Below are answers to the typical questions related to using StructMAn. If this page could not provide an answer to
your question(s), do not hesitate to
What is the VCF file?
The
variant
call
format (VCF) is the standard output format of the most polymorphism calling
algorithms. The exact specifications can be found
here.
A VCF file is always refering to a reference genome. We provide compatibility with the standard reference genomes
of all species contained in the
UCSC and
NCBI-refseq databases.
It is not possible to use VCF files, which do not mapped to one of the standard reference genomes.
You have to perform first a mapping of the polymorphism to their genes in order
to produce a
SMLF file.
What is the SMLF file?
The idea of the
simple
mutation
list
format (SMLF) is to have a file format, which provides
the information of mutations and their respective proteins while being as simple as possible. A SMLF file is a tab
separated value file with only two columns. The first column contains the
Uniprot entry name of the protein. (warning: do not confuse them with
the
Uniprot accesion number).
The second column contains the amino acid variance in the following format: [one-letter code of the wildtype amino
acid][position of the mutation in the amino acid sequence of the protein][one-letter code of the new amino acid].
For example: V302D
Example SMLF file:
What do the different output options?
When one uploads a job all given mutation datasets will be analysed once by the pipeline and the result will be
stored in the MySQL database that connects all informations produced by the pipeline for at least one week.
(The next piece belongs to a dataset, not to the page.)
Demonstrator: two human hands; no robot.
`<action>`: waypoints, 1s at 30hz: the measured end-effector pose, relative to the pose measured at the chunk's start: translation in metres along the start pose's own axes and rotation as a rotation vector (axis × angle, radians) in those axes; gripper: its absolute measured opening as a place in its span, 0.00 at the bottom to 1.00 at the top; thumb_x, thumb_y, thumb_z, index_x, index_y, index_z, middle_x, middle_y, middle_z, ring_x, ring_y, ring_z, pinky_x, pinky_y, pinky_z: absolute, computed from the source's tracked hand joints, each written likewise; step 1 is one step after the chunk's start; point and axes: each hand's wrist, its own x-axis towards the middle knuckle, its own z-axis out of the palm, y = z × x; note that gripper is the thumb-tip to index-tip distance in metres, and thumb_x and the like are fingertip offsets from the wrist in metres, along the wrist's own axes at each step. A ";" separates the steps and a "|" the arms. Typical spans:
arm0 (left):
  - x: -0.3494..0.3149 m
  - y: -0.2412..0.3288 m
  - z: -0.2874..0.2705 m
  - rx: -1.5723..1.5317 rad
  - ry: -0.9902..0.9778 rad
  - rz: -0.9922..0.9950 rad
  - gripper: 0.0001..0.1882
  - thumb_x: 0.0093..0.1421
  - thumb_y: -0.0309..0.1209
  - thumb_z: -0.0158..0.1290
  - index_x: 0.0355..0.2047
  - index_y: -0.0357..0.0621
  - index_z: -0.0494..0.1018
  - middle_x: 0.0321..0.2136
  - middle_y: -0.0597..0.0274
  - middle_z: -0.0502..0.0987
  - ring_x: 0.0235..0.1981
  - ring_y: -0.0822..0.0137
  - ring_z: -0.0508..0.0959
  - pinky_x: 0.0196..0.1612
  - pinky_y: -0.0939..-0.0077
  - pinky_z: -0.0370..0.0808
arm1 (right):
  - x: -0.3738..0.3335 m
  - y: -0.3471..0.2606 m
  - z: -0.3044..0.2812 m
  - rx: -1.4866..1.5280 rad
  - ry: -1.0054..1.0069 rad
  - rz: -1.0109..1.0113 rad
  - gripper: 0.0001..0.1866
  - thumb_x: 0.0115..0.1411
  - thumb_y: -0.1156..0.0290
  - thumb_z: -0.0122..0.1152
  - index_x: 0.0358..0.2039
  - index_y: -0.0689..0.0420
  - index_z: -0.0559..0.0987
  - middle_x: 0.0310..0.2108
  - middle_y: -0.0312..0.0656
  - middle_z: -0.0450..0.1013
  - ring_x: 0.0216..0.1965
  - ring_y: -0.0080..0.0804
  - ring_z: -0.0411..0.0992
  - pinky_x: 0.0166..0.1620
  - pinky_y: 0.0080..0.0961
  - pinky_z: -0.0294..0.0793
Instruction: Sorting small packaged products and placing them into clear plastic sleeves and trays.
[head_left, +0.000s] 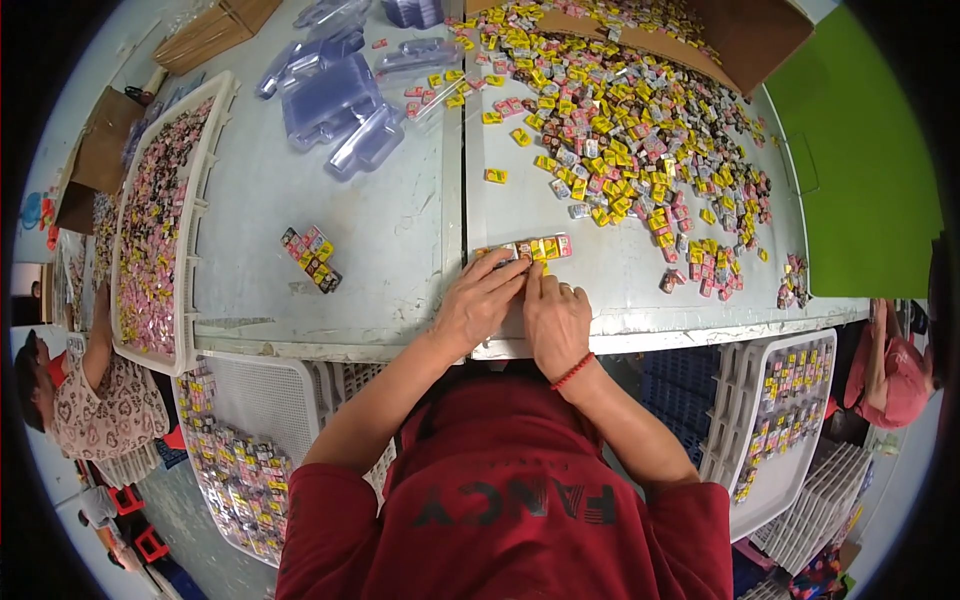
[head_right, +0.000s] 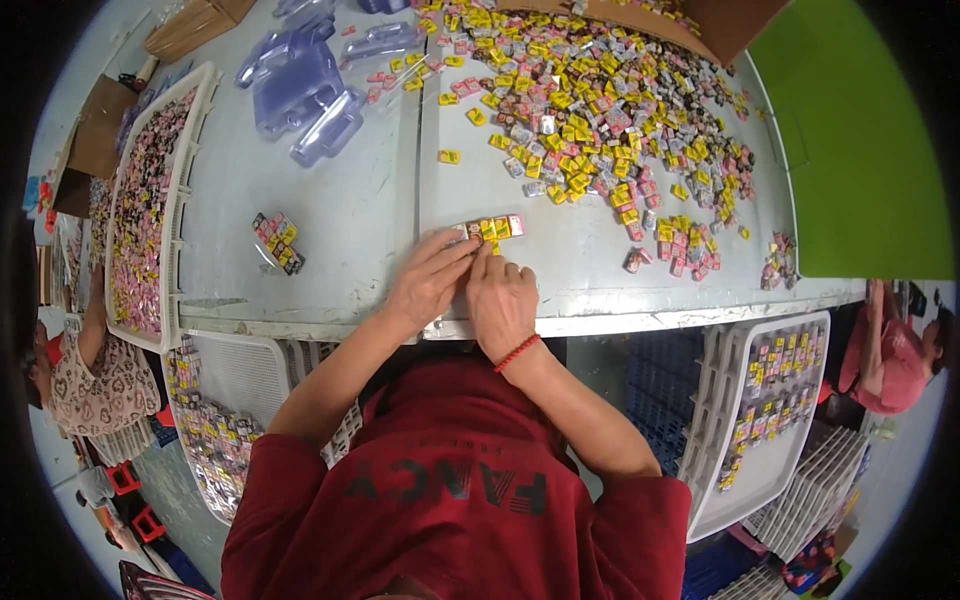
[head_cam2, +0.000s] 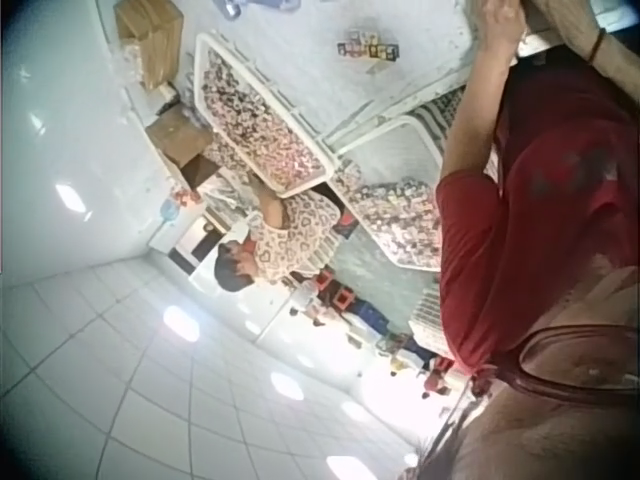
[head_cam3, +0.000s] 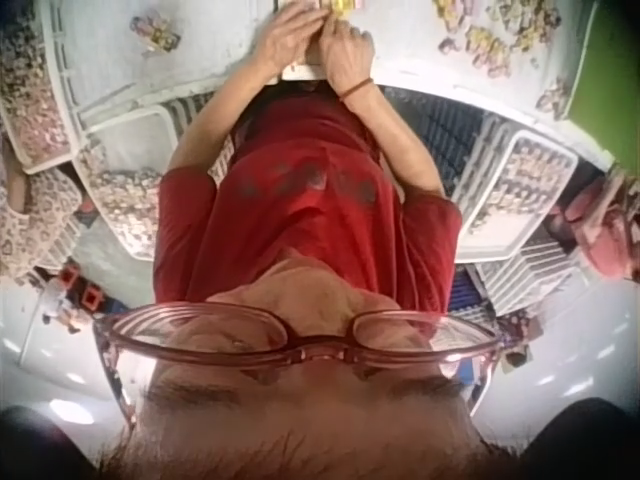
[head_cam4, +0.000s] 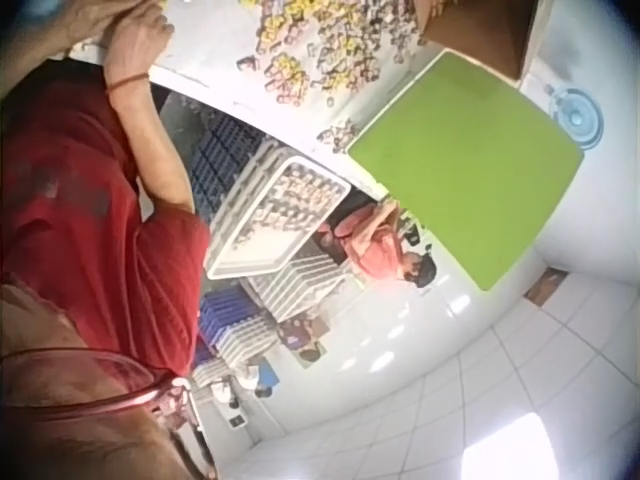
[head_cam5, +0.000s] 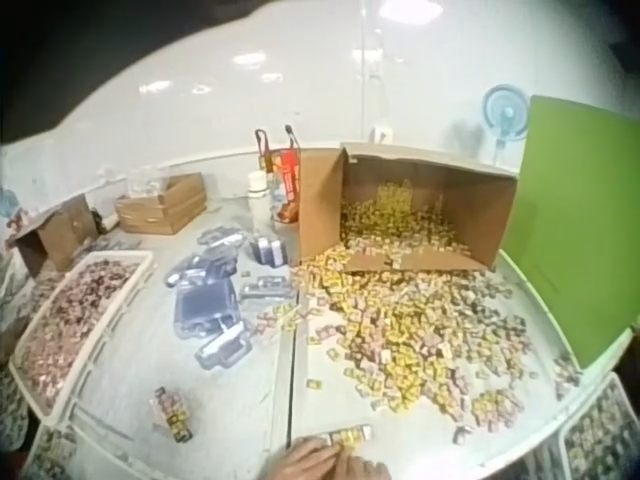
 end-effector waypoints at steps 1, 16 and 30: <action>0.002 0.000 0.000 0.003 0.004 -0.002 0.14 0.50 0.21 0.55 0.39 0.37 0.77 0.47 0.60 0.75 0.52 0.57 0.71 0.55 0.64 0.70 | -0.001 0.004 0.000 -0.001 0.002 -0.005 0.24 0.56 0.74 0.51 0.54 0.69 0.69 0.27 0.40 0.71 0.28 0.32 0.74 0.35 0.28 0.70; 0.004 -0.003 -0.003 -0.037 0.019 0.037 0.11 0.50 0.20 0.59 0.35 0.34 0.76 0.44 0.54 0.76 0.51 0.53 0.74 0.54 0.62 0.72 | 0.015 0.029 -0.009 0.195 0.297 -0.096 0.23 0.59 0.66 0.59 0.53 0.61 0.71 0.52 0.48 0.69 0.53 0.46 0.67 0.50 0.47 0.67; 0.056 -0.036 -0.007 -0.044 -0.080 -0.174 0.08 0.58 0.30 0.54 0.33 0.37 0.77 0.33 0.51 0.78 0.36 0.50 0.76 0.41 0.61 0.73 | -0.004 0.038 -0.004 0.558 0.231 0.082 0.30 0.58 0.69 0.59 0.59 0.62 0.64 0.58 0.53 0.61 0.59 0.51 0.59 0.61 0.49 0.53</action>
The initial analysis may take some time (typically, 40 mins for 1000 nsSNPs), so it is recommended to provide an
email address to access the results later. The different outputs will be generated from these data and so choosing
additional output options will not increase the running time significantly. By that we recommend always choosing
at least the Annotation Output.
Annotation output
The annotation output lists all produced structural annotations and contacts, and allows to visually inspect
position of each nsSNP in the corresponding 3D structures in a separate window. For each position of a nsSNP, the
following information is displayed:
-
Protein
displays the Uniprot-ID of the protein harbouring the nsSNP.
-
Structure
displays the PDB-ID of the 3D structure used for the structural annotation of the nsSNP.
-
Mutations
displays all amino acid variants for the position provided in the input dataset.
-
Score
The interaction score is the product of the structure quality score and the
annotation candidate score.
The interaction score displays the potential impact of the substitution corresponding to the nsSNP on the
protein interactions. By default, the output list is sorted by this score.
-
3D-Viewer
This button opens a new tab in your browser and loads the 3D structure of the protein or the protein homolog.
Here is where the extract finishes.